While qPCR-based diagnostics can efficiently detect pathogens in vector insects, they require prior knowledge of which pathogens may be present. Next-generation sequencing (NGS)-based diagnostics overcome this challenge by detecting all pathogens in a sample. To determine whether NGS could be used as an alternative to qPCR to identify neglected tropical diseases in vectors, the Pilotte Lab is comparing the two methods using field collected mosquitoes from pathogen-endemic regions. 
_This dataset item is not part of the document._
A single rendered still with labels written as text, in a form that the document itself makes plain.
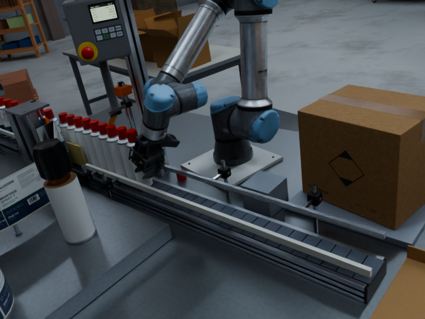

Working with Quinnipiac Professor of Biology Dr. Dennis Richardson, Pilotte lab members will utilize established bioinformatics approaches to develop a species-specific real-time PCR assay for the detection of Haemonchus contortus.  Currently, Dr. Richardson is utilizing microscopy-based approaches to diagnose the presence of H. contortus in stool samples obtained from New England dairy goat farmers.  However, current microscopy-based approaches are not capable of differentiating closely related strongyle eggs at the species level.  This shortcoming leaves the dairy goat community unable to ascribe infections to a specific pathogenic agent, resulting in uncertainty regarding the rate of infection and the burden of infection, as well as an inability to accurately gauge infection-associated morbidity.  For these reasons, the development of a sensitive and species-specific assay, capable of accurately diagnosing H. contortus infections would provide the dairy goat community with a valuable tool.

Following the development of an H. contortus-specific assay, Pilotte lab members will work with Dr. Richardson to comparatively analyze samples obtained from New England dairy goat farmers using both the developed real-time PCR assay and established microscopy techniques.  This analysis will also serve as the driving factor in the generation of additional research questions, as it is anticipated that many strongyl-positive, H. contortus-negative samples will be identified, providing avenues for the exploration of additional infectious agents.

Using a bioinformatics-based pipeline for qPCR assay design, previously developed by members of the Pilotte Lab, and in collaboration with a leading veterinarian pharmaceutical company, the Pilotte lab is working to advance veterinary pathogen detection. 

In collaboration with Dr. Scott Davies (Biological Sciences), we aim to better understand the parasite diversity within the Song Sparrow.